Earlier this year, a team from the DC office of Perkins+Will was awarded a micro-grant through the firm’s Innovation Incubator to investigate ways to improve lighting in an open work space. Six DC colleagues used the office’s existing lighting control and energy management software to study the impact of several lighting power reduction strategies, with particular focus on actual energy usage and occupant comfort and productivity. The resulting report, Lighting and the Living Lab, provides insights on how the office’s lighting system could be improved. These lessons learned can also be applied to the design process for clients in the future.
The team focused on three lighting strategies: task tuning, load shedding, and daylight harvesting. The first strategy, task tuning, examines adjustments to lighting levels based on the type of work being done. Fixture intensity is adjusted over time so spaces are not over-lit, which wastes energy. In the second strategy, load shedding, an energy threshold is pre-established. Once the designated space reaches that level of energy use, certain non-essential light fixtures are automatically turned off or dimmed to conserve energy. The third strategy, daylight harvesting, looks at bringing increased natural light into a space that is supplemented with light fixtures as required in order to reach a predetermined light level. Our original study ran for twelve weeks in June, July, and August; the team plans to conduct a second study in the winter months due to the impact of seasonal variations on light.
The open studio space in the DC office was the site for the study. The space has a large window façade facing due east. There are smaller windows on the north and south sides of the studio and some light coming from a building atrium to the west.
The following is a short summary of what we learned.
Not every strategy will work in every space. No two spaces will have exactly the same solar orientation, either because of the building’s own placement or the heights of neighboring buildings. It is extremely valuable to do an in-depth lighting analysis that examines the unique physical properties of the space and needs of the occupants. Especially if a project team is investing in a lighting control system, it is worth the time and money to conduct a detailed lighting analysis for the space.
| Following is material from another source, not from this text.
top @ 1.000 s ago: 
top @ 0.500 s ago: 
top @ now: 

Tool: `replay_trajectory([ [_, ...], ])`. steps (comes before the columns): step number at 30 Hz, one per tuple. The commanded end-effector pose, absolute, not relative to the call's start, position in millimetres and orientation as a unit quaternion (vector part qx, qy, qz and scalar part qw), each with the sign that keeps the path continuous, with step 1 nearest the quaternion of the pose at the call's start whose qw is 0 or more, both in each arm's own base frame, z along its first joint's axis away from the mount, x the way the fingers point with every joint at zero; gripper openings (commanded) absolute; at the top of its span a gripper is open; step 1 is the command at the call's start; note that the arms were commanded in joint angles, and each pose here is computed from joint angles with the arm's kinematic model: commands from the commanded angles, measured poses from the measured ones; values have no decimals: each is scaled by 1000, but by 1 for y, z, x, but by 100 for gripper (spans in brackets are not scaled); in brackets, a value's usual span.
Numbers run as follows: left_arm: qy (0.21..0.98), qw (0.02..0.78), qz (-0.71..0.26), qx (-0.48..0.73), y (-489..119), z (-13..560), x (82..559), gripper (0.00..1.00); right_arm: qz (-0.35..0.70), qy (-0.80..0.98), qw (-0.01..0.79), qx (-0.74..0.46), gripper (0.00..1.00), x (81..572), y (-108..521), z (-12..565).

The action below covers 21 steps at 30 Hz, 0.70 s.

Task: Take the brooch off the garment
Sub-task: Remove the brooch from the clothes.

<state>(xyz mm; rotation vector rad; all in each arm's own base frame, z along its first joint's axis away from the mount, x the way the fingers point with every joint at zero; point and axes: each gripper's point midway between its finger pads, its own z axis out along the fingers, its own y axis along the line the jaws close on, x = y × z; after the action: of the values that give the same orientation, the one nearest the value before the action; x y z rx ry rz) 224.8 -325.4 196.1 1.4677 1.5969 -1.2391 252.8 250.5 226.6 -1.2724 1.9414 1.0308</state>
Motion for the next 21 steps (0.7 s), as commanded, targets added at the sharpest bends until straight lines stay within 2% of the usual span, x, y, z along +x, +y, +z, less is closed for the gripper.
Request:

Don’t be timid about combining strategies. Daylight harvesting and task tuning can be intertwined carefully, for example, to maximize energy conservation in a space. Also, load shedding can mean turning off lights or dimming them in combination with the amount of natural light harvested at specific times of day.
The task sets the stage. Occupants working on computers were generally comfortable with much lower foot-candle levels on their desks than those engaging in “heads down,” paper-oriented tasks. Individuals working with paper recorded little to no discomfort from daylight glare, which was a frequent comment by those working primarily with computers.
Direct daylight and computer screens can be a tricky combination. If glare issues can be resolved through workstation orientation or the addition of simple glare screens, daylight can be brought deeper into a building’s floor plate than the LEED-prescribed minimum of 15 feet. This allows for even greater energy savings as daylight can partially replace electric lighting.
Occupant behavior can be surprising. A good workplace design that includes lighting considerations requires an understanding of what the occupants do on a regular basis. For the design to be successful, the lighting must respond to those needs. As an example, we were surprised to find that no matter how low the electric lights were dimmed in our studio, very few people bothered to use their task lights.
Keep your occupants informed. People are more likely to play a part in shifts in their environment if they understand the process and its goals. Our team used various messaging techniques to convey the purpose and methods of the study, and we followed up several of the testing rounds with short surveys. Responses by the staff clearly varied depending on our messaging. When they were not previously informed of the testing, some staff members reported experiencing lighting changes that hadn’t occurred (“You turned off the lights over my desk!”). When the staff was told ahead of time about upcoming changes, they were generally cooperative and even curious to hear the details of our findings.
Overall, our study showed that our baseline lighting scheme is already very efficient; it only accounts for 15% of the energy use in the office. By making the adjustments suggested from the experiments, we can reduce our energy demands even further. From the baseline energy use as recorded by the office energy management software, task tuning afforded a 10% reduction in lighting energy and enhanced daylight harvesting resulted in an 8% reduction. Load shedding also resulted in an energy savings; though with mechanical systems being such a large component of office energy use, the amount shed in lighting alone does not make a significant contribution to conservation. By investing resources into this study, our office will save even more resources (both financial and environmental) in the future.